Radiological Imaging

  • X-rays – The first test typically performed and one that is very accessible at most clinics and outpatient offices. Three views (AP, lateral, and oblique) views help assess the overall alignment of the spine as well as for the presence of any degenerative or spondylotic changes. These can be further supplemented with lateral flexion and extension views to assess for the presence of instability. If imaging demonstrates an acute fracture, this requires additional investigation using a CT scan or MRI. If there is a concern for atlantoaxial instability, the open mouth (odontoid) view may assist in diagnosis.
  • CT Scan – This imaging is the most sensitive test to examine the bony structures of the spine. It can also show calcified herniated discs or any insidious process that may result in bony loss or destruction. In patients that are unable to or are otherwise ineligible to undergo an MRI, CT myelography can be used as an alternative to visualize a herniated disc.
  • MRI – The preferred imaging modality and the most sensitive study to visualize a herniated disc, as it has the most significant ability to demonstrate soft-tissue structures and the nerve as it exits the foramen.
  • Electrodiagnostic testing – (Electromyography and nerve conduction studies) can be an option in patients that demonstrate equivocal symptoms or imaging findings as well as to rule out the presence of a peripheral mononeuropathy. The sensitivity of detecting cervical radiculopathy with electrodiagnostic testing ranges from 50% to 71%.
  • The straight leg raise test – With the patient lying supine, the examiner slowly elevates the patient’s led at an increasing angle, while keeping the leg straight at the knee joint. The test is positive if it reproduces the patient’s typical pain and paresthesia.
  • The contralateral (crossed) straight leg raise test – As in the straight leg raise test, the patient is lying supine, and the examiner elevates the asymptomatic leg. The test is positive if the maneuver reproduces the patient’s typical pain and paresthesia. The test has a specificity greater than 90%.
  • Myelography – An X-ray of the spinal canal following the injection of contrast material into the surrounding cerebrospinal fluid spaces will reveal the displacement of the contrast material.
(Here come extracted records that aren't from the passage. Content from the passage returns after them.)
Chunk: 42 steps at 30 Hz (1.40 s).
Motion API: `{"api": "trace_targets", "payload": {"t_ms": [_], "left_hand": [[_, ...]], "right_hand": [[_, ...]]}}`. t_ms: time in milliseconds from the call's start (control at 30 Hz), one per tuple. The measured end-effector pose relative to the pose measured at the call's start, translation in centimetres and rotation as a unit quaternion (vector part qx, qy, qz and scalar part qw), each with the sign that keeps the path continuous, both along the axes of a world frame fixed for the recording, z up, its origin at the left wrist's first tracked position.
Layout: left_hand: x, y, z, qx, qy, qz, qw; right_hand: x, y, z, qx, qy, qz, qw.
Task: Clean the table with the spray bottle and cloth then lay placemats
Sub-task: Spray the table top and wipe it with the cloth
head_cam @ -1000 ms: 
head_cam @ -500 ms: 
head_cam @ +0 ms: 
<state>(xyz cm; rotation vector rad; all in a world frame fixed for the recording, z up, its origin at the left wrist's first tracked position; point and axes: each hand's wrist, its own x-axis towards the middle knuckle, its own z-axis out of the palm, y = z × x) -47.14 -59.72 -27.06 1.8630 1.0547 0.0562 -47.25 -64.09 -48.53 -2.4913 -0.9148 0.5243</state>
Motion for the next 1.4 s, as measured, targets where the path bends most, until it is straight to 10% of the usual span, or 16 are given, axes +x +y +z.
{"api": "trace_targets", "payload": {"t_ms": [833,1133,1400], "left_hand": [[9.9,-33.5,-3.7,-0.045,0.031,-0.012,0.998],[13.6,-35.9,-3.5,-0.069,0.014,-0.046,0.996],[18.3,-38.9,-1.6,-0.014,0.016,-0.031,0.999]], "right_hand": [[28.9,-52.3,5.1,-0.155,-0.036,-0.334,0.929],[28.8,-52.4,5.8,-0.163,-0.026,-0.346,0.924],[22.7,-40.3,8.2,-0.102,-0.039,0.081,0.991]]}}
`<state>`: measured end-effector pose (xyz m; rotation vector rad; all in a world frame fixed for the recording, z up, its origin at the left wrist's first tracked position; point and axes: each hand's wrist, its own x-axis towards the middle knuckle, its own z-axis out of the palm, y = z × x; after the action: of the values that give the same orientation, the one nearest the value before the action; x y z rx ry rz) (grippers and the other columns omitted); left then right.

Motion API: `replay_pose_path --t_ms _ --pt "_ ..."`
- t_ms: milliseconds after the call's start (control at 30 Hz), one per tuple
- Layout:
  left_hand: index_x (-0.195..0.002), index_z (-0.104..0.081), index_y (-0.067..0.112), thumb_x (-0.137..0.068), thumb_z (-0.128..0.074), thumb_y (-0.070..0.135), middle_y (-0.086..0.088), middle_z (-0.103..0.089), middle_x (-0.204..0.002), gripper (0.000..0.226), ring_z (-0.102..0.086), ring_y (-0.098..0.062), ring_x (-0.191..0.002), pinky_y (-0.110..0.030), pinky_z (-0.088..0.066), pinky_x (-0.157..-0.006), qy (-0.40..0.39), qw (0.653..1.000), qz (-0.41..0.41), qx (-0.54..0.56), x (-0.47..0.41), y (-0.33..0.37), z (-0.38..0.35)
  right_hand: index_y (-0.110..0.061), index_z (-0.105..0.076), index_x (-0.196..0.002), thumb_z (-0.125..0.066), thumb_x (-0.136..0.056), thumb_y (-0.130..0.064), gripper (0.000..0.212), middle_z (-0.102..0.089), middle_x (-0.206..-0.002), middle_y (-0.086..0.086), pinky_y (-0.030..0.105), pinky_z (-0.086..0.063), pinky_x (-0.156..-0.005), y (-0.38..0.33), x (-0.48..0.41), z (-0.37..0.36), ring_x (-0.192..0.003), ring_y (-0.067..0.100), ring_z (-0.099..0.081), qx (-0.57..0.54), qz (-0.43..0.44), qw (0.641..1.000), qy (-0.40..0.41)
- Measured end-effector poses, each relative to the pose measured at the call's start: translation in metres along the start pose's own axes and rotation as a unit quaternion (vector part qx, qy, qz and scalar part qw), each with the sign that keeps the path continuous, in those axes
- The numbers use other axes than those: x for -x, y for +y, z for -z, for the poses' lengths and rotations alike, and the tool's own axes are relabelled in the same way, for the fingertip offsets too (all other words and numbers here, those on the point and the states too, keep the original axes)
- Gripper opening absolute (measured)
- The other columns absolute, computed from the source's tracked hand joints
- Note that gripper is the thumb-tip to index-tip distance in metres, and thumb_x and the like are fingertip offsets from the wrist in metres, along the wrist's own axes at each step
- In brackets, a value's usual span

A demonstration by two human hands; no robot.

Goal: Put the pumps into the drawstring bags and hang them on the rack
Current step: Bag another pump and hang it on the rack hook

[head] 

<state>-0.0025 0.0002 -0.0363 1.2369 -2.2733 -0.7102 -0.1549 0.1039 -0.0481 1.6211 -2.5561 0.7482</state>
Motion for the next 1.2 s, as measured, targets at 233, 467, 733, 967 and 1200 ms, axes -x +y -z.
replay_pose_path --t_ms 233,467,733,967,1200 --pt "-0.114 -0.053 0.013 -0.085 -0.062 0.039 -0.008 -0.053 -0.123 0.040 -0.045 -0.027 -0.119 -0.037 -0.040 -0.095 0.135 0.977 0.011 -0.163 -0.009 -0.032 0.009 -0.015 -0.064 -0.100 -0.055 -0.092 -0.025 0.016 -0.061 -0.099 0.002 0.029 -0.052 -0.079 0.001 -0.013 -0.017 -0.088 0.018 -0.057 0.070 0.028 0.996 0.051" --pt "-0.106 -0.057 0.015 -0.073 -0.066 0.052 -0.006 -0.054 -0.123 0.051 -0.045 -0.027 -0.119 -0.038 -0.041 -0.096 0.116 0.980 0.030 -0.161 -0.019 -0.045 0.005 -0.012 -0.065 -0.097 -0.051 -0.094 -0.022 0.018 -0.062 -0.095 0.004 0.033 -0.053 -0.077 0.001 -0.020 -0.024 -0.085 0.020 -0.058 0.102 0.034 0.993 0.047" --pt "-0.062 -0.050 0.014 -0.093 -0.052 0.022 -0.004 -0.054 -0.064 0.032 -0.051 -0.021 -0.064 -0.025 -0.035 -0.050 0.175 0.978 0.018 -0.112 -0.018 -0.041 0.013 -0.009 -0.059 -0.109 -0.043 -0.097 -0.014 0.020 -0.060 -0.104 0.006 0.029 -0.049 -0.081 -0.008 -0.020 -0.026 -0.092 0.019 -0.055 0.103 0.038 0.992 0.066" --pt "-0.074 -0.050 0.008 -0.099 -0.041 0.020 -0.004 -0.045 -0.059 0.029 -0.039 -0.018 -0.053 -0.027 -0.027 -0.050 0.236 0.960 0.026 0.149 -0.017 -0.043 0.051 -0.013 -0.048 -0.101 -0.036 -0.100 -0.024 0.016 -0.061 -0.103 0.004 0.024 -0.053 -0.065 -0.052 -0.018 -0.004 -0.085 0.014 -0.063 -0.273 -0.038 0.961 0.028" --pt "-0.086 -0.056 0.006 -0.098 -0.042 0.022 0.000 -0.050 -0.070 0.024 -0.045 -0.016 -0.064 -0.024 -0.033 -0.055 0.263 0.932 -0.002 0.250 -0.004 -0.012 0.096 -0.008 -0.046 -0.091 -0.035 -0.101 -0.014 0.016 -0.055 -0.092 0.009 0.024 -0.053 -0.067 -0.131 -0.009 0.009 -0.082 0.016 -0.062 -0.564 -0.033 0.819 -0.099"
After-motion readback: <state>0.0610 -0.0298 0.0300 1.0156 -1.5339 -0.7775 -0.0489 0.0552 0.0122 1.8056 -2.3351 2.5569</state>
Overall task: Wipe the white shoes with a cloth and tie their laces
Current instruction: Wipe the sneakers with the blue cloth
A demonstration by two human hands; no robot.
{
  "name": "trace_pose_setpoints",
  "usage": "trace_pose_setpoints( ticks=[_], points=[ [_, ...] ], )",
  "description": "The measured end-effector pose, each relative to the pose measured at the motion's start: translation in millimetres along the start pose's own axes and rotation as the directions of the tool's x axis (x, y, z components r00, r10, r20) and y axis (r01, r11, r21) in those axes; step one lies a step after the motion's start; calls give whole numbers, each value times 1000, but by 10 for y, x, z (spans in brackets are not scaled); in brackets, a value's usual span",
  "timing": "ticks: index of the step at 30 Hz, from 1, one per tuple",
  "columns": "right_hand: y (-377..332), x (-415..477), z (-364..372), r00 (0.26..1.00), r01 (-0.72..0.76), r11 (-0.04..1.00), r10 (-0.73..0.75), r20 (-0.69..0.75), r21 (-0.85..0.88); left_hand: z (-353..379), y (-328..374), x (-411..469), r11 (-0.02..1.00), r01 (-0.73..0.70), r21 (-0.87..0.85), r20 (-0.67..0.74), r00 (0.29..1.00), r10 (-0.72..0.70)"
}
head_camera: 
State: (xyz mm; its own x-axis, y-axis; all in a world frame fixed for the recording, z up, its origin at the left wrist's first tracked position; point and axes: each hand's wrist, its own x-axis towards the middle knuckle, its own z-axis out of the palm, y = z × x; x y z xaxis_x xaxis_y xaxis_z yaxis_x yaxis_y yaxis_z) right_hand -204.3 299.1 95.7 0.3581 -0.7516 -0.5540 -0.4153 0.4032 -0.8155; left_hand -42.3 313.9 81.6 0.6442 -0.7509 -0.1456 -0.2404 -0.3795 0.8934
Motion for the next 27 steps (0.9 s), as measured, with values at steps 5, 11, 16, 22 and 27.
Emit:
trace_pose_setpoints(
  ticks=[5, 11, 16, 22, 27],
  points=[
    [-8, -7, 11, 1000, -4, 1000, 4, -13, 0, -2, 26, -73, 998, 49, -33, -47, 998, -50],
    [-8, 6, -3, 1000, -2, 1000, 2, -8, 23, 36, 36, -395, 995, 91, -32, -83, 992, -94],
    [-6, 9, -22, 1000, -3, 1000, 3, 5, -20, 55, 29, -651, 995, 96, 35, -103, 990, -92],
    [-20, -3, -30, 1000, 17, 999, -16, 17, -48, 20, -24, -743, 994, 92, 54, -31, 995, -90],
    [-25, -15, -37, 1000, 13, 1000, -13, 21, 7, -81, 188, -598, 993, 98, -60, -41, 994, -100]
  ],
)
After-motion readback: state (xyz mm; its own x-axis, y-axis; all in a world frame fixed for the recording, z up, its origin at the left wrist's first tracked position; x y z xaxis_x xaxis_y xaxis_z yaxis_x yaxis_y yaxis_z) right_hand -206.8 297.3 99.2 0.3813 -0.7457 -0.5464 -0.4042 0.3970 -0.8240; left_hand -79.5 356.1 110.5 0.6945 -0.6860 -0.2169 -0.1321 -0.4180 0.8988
It can show the presence of structures that can cause pressure on the spinal cord or nerves, such as herniated discs, tumors, or bone spurs.
  • Transcranial Magnetic Stimulation (TMS) – The presence and severity of myelopathy can be evaluated by means of transcranial magnetic stimulation (TMS), a neurophysiological method that measures the time required for a neural impulse to cross the pyramidal tracts, starting from the cerebral cortex and ending at the anterior horn cells of the cervical, thoracic, or lumbar spinal cord. This measurement is called the central conduction time (CCT).
  • Electromyography and nerve conduction studies (EMG/NCS) –  measure the electrical impulses along with nerve roots, peripheral nerves, and muscle tissue. Tests can indicate if there is ongoing nerve damage, if the nerves are in a state of healing from a past injury, or if there is another site of nerve compression. EMG/NCS studies are typically used to pinpoint the sources of nerve dysfunction distal to the spine.
  • Other Studies – Patients with equivocal studies may opt for a discography when conservative measures fail. Electrophysiological studies can be performed to evaluate and elucidate the nerve roots affected by the injured cervical disc.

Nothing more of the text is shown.